Cluster Sizing & Capacity Planning

Sizing a Kafka cluster is the difference between a platform that absorbs traffic spikes gracefully and one that falls over under load or quietly bankrupts you on cloud storage. The goal is to translate business requirements — how many messages, how big, and how long you keep them — into concrete numbers of brokers and the CPU, memory, disk, and network each one needs. Get this right early, because rebalancing a poorly sized cluster under production load is one of the most painful operations you can perform.

Start with throughput and retention

Every sizing exercise begins with two inputs: how much data flows in per second (write throughput), and how long you keep it (retention). Multiply average message size by message rate to get raw bytes per second, then factor in read fan-out — every consumer group re-reads the topic, so read throughput is often several times write throughput.
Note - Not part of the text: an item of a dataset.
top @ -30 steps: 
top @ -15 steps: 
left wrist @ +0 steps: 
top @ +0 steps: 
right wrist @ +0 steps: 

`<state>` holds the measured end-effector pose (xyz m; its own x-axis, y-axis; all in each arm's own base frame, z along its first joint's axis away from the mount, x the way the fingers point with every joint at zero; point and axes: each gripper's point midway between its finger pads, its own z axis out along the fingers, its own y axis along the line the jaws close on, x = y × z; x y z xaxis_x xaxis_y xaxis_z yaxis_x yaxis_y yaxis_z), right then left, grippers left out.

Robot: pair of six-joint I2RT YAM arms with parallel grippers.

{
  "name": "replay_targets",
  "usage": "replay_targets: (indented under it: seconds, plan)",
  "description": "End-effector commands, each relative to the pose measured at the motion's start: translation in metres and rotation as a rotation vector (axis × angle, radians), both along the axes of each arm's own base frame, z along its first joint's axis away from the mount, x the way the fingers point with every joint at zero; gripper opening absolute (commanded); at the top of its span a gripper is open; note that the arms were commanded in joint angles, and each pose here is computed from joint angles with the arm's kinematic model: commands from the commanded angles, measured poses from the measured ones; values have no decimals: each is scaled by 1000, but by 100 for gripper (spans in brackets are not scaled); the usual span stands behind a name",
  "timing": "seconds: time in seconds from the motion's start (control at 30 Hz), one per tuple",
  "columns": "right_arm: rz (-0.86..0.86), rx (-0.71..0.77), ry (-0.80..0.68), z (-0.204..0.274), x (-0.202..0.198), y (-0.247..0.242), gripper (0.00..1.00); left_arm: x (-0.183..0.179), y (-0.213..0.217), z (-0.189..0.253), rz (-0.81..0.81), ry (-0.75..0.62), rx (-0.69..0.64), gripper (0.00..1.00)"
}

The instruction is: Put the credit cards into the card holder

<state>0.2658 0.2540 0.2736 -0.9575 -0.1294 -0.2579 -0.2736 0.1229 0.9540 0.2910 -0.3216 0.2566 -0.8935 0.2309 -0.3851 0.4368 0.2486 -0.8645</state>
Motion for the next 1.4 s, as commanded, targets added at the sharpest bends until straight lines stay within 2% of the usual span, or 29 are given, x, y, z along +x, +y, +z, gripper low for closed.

Capture your baseline as a small set of variables:

Write throughput (W)   = avg message size x produce rate
Read fan-out (F)       = number of independent consumer groups
Read throughput (R)    = W x F
Retention (T)          = how long messages live on disk (seconds)
Replication factor (RF)= number of copies per partition (usually 3)

Always size for peak throughput, not average. A daily batch job or a marketing campaign can produce 5-10x your steady-state rate, and a cluster sized for the average will fall behind exactly when it matters most.

Calculate storage

Disk is usually the first constraint you hit. Total stored bytes is write throughput multiplied by retention, multiplied by the replication factor (every message is stored RF times across brokers). Add headroom so you never run a broker above ~70% disk utilization — a full disk takes a broker offline and can cascade.

Raw data        = W x T
Replicated data = W x T x RF
Provisioned     = Replicated data / 0.70   (30% headroom)
Per broker      = Provisioned / number_of_brokers

Brokers for throughput and partitions

You need enough brokers to satisfy two independent limits: aggregate network/disk throughput and total partition count. A single broker comfortably handles tens of MB/s to low hundreds of MB/s depending on disk and NIC, and roughly 2,000-4,000 partitions before metadata overhead, recovery time, and leader-election latency degrade. Take the larger of the two broker counts.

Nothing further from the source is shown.